Assignment: Search the entries for the word "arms". Copy every line that holds it.

• • • •

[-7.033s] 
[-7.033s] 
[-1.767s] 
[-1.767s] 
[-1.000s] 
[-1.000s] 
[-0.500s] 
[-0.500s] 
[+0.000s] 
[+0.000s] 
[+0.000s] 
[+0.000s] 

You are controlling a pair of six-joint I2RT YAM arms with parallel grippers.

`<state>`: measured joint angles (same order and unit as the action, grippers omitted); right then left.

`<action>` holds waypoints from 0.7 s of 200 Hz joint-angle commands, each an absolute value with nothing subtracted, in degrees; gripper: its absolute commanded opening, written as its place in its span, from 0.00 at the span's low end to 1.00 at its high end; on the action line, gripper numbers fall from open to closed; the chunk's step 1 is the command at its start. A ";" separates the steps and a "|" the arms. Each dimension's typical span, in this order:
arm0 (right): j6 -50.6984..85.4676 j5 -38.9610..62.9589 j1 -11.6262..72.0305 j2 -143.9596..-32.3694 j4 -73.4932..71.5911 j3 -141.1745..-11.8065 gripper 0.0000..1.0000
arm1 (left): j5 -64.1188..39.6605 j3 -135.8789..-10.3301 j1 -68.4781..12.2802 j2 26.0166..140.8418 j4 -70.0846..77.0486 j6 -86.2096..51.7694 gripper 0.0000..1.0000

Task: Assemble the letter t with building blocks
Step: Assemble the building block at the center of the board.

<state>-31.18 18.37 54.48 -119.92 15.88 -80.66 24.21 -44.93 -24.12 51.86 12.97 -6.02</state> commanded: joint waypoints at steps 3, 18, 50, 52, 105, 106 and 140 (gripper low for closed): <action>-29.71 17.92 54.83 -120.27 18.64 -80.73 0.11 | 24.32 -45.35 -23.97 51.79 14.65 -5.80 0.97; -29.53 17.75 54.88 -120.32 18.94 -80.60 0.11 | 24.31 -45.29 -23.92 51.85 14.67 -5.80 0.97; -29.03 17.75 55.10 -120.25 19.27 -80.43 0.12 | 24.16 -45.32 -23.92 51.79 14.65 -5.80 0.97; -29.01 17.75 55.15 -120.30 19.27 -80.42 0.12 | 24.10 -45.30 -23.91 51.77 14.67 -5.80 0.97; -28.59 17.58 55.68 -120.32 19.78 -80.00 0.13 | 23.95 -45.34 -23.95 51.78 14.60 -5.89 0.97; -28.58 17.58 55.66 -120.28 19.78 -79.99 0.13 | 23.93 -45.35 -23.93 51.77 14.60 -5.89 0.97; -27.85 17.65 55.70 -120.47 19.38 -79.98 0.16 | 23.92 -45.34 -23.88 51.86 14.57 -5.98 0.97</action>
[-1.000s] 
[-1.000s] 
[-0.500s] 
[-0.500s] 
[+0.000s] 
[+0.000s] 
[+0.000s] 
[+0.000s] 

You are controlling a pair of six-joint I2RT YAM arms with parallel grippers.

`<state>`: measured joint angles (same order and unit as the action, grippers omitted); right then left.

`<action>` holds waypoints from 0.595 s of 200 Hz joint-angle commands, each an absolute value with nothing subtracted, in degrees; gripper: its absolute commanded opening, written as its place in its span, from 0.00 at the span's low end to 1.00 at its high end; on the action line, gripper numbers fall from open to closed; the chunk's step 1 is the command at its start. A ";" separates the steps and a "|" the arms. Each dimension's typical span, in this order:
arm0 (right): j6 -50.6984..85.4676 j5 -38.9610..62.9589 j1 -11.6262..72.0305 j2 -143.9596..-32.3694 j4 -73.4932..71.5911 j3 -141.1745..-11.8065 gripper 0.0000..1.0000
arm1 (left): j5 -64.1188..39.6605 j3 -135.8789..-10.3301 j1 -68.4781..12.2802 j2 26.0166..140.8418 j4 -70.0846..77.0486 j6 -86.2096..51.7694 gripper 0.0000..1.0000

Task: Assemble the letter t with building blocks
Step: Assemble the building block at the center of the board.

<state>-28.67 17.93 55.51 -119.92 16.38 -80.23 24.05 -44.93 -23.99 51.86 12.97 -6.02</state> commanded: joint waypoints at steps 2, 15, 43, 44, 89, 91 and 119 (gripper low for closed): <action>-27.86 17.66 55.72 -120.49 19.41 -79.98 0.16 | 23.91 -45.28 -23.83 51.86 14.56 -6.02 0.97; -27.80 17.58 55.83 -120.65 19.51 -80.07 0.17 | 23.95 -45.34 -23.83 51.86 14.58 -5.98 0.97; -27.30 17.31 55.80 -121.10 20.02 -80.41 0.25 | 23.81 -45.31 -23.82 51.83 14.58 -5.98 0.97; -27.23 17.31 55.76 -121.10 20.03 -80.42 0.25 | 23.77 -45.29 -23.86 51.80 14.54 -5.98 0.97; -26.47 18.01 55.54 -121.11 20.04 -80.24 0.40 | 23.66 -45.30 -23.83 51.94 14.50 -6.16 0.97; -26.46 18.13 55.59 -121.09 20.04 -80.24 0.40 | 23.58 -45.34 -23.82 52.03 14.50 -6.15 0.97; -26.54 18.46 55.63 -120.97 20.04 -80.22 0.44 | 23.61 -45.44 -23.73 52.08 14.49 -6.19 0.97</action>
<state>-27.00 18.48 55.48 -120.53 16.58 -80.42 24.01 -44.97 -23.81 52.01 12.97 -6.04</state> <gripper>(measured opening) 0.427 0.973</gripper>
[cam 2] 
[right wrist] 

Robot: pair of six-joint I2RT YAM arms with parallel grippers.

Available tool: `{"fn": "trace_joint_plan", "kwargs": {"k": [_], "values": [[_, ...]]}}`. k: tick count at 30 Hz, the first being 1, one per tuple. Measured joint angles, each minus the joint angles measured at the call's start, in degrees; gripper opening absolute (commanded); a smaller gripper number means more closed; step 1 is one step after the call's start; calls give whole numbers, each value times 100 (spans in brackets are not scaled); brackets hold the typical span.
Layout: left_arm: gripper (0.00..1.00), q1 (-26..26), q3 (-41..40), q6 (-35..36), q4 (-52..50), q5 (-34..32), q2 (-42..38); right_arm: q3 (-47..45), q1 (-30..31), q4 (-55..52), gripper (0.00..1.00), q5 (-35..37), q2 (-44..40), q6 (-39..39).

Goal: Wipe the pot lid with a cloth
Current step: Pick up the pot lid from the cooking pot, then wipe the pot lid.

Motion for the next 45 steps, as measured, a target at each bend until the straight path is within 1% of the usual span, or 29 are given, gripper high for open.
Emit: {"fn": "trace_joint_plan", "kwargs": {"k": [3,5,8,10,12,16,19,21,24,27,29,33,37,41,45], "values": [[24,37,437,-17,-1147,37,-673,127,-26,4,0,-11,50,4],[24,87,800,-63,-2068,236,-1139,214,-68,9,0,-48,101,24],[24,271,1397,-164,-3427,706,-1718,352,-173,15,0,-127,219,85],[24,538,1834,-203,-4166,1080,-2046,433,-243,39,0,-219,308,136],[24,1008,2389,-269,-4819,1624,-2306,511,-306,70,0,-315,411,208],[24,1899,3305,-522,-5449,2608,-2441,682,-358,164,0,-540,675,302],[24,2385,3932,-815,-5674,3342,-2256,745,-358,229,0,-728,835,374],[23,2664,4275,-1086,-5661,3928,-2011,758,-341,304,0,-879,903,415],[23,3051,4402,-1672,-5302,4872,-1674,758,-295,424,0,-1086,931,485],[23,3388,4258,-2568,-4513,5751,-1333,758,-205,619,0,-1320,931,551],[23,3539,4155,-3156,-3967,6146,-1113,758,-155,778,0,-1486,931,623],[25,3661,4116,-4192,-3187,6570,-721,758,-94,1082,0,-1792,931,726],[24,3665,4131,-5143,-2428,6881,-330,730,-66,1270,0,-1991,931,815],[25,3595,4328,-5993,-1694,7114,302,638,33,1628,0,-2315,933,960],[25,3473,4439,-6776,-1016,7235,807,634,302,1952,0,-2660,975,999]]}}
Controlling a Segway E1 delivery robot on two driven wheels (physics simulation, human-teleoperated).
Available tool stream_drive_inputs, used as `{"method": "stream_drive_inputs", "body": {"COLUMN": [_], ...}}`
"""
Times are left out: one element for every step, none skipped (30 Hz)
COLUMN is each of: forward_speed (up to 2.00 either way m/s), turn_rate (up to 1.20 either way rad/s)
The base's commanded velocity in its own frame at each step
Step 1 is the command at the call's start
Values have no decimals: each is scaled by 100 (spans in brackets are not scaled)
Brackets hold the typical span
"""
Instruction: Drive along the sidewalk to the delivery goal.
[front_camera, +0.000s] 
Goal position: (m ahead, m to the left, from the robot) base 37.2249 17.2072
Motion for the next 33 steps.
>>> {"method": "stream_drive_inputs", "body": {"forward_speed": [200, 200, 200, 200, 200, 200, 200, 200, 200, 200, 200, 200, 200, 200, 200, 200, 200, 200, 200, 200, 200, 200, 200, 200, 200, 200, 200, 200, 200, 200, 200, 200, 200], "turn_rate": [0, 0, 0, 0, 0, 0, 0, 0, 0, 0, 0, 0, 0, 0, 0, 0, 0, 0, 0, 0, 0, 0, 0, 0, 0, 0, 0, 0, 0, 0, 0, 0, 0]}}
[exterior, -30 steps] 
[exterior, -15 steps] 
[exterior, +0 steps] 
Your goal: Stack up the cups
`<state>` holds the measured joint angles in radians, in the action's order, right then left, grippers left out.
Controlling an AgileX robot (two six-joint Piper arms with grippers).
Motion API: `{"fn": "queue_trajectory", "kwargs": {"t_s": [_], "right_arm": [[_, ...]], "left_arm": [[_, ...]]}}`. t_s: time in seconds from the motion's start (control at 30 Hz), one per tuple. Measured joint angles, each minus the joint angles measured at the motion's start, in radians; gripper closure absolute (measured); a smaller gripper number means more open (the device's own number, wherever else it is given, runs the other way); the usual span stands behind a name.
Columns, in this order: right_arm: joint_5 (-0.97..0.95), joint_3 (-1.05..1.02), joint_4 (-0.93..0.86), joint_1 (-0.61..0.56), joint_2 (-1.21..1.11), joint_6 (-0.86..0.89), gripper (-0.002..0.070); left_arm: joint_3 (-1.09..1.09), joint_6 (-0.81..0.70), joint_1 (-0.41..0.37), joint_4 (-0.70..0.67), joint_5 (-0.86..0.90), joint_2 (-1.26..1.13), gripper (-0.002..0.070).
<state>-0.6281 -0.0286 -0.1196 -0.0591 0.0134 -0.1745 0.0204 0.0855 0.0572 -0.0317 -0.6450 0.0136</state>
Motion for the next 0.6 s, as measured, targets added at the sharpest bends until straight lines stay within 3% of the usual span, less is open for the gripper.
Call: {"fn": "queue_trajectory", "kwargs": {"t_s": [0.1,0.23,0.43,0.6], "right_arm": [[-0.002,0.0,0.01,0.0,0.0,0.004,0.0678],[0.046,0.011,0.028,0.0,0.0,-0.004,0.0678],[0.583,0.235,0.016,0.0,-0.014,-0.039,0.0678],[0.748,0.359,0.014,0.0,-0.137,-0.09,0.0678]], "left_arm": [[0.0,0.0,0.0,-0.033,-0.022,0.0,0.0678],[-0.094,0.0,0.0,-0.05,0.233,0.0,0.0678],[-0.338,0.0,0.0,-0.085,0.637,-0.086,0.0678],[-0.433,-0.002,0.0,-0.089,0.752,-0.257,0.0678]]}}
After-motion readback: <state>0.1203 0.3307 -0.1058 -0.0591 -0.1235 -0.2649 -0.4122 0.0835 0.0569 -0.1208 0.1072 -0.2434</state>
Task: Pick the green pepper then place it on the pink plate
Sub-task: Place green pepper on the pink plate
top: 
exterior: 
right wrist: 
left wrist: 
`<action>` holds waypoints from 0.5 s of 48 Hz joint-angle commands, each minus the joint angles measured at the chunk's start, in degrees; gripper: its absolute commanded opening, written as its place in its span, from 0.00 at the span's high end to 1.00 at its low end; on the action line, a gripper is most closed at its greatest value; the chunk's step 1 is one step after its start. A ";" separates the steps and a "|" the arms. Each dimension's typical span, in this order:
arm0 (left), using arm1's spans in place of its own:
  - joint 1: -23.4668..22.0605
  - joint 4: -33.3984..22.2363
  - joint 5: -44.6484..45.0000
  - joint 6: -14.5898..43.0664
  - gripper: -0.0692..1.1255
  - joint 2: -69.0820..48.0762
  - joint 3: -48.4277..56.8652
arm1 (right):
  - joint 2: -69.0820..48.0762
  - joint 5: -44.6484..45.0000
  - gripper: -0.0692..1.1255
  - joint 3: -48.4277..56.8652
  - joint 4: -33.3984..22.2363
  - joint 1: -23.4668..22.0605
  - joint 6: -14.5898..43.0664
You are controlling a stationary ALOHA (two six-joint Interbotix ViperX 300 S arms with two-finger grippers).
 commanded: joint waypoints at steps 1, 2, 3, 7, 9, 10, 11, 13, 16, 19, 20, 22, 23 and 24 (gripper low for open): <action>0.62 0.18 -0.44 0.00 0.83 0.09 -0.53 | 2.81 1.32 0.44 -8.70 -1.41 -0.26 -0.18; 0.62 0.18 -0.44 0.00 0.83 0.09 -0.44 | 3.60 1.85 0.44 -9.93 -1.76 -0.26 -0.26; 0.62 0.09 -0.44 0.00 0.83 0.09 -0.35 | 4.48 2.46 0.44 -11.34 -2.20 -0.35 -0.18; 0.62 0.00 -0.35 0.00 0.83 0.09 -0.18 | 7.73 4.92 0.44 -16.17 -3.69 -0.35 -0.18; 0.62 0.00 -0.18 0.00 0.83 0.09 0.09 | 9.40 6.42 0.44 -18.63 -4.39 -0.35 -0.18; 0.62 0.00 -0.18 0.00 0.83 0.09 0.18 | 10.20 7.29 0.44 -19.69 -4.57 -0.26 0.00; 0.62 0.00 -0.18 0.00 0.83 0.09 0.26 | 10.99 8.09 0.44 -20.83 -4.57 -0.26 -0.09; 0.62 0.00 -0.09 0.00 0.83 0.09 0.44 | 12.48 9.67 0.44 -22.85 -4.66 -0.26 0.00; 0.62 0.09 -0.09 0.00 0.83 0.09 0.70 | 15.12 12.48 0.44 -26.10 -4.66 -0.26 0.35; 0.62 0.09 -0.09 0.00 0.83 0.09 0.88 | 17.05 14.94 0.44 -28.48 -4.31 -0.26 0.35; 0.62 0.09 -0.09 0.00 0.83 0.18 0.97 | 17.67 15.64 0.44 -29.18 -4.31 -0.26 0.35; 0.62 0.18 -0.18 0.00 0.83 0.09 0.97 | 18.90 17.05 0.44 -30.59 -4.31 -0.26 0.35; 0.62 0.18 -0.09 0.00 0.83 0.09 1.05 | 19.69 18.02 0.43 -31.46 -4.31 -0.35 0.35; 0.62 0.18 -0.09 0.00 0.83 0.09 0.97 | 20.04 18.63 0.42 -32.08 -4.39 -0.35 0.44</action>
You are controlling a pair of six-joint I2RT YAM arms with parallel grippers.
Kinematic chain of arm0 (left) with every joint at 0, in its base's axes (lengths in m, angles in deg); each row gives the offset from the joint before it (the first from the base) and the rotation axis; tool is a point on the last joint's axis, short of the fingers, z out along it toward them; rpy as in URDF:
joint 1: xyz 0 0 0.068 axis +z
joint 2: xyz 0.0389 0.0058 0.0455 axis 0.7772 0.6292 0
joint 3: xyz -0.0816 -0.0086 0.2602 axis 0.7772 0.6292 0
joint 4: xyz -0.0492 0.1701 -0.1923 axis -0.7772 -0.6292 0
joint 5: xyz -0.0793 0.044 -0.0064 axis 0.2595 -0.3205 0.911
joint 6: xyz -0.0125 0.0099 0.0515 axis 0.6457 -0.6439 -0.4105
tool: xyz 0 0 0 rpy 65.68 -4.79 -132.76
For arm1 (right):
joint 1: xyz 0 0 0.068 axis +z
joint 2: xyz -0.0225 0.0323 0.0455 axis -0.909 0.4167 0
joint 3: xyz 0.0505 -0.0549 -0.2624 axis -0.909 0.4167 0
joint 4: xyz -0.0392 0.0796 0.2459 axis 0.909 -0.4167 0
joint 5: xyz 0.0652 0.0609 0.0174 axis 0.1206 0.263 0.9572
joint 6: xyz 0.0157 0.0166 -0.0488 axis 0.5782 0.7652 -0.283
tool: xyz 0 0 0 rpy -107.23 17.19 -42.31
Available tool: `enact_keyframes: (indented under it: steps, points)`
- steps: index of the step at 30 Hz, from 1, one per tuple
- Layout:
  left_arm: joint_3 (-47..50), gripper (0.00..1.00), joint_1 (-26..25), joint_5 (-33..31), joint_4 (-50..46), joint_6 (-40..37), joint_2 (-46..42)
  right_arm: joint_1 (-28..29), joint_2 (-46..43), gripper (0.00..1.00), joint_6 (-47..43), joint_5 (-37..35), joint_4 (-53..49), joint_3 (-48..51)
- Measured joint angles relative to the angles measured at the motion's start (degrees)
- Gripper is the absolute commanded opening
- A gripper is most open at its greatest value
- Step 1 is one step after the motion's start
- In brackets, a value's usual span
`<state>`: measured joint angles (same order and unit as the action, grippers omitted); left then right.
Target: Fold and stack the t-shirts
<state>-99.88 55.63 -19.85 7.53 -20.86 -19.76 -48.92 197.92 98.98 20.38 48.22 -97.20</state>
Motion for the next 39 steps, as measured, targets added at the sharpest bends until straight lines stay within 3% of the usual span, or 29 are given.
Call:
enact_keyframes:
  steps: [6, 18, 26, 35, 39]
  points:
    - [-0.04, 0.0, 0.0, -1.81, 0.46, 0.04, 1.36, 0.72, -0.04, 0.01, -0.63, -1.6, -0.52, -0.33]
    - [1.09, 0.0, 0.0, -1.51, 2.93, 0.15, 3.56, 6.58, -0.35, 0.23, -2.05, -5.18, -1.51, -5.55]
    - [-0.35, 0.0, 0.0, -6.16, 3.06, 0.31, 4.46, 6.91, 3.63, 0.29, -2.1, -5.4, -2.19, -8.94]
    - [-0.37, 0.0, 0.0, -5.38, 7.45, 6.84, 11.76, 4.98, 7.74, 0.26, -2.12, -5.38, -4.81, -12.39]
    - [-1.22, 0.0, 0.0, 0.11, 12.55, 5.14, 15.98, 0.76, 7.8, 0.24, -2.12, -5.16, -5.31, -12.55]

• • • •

Written answer:
You are controlling a pair of six-joint I2RT YAM arms with parallel grippers.
`<action>` holds waypoints from 0.7 s of 200 Hz joint-angle commands, each an absolute value with nothing subtracted, in degrees; gripper: its absolute commanded opening, written as its place in its span, from 0.00 at the span's low end to 1.00 at its high end; on the action line, gripper numbers fall from open to closed; the chunk's step 1 is the command at its start. A ";" separates the steps and a "|" the arms. Each dimension's typical span, in this order:
You are controlling a pair of six-joint I2RT YAM arms with parallel grippers.
`<action>` holds waypoints from 0.595 s of 200 Hz joint-angle commands, each an absolute value with nothing subtracted, in degrees; gripper: its absolute commanded opening, written as its place in its span, from 0.00 at the span's low end to 1.00 at its high end; on the action line, gripper numbers fall from open to closed; the chunk's step 1 is the command at its start. A ";" separates the steps and a "|" the arms. Each dimension's typical span, in this order:
Robot: pair of six-joint I2RT YAM arms with parallel grippers.
Controlling an AgileX robot (two six-joint Piper arms with grippers).
`<action>` holds waypoints from 0.5 s of 48 Hz joint-angle commands, each minus the joint angles measured at the chunk's start, in degrees; gripper: its absolute commanded opening, written as its place in its span, from 0.00 at the span's high end to 1.00 at its low end; on the action line, a gripper is most closed at its greatest value; the chunk's step 1 is one step after its start. A ";" separates the steps and a "|" the arms. Each dimension's typical span, in this order:
You are controlling a stationary ALOHA (two six-joint Interbotix ViperX 300 S arms with two-finger grippers).
You are controlling a pair of six-joint I2RT YAM arms with parallel grippers.

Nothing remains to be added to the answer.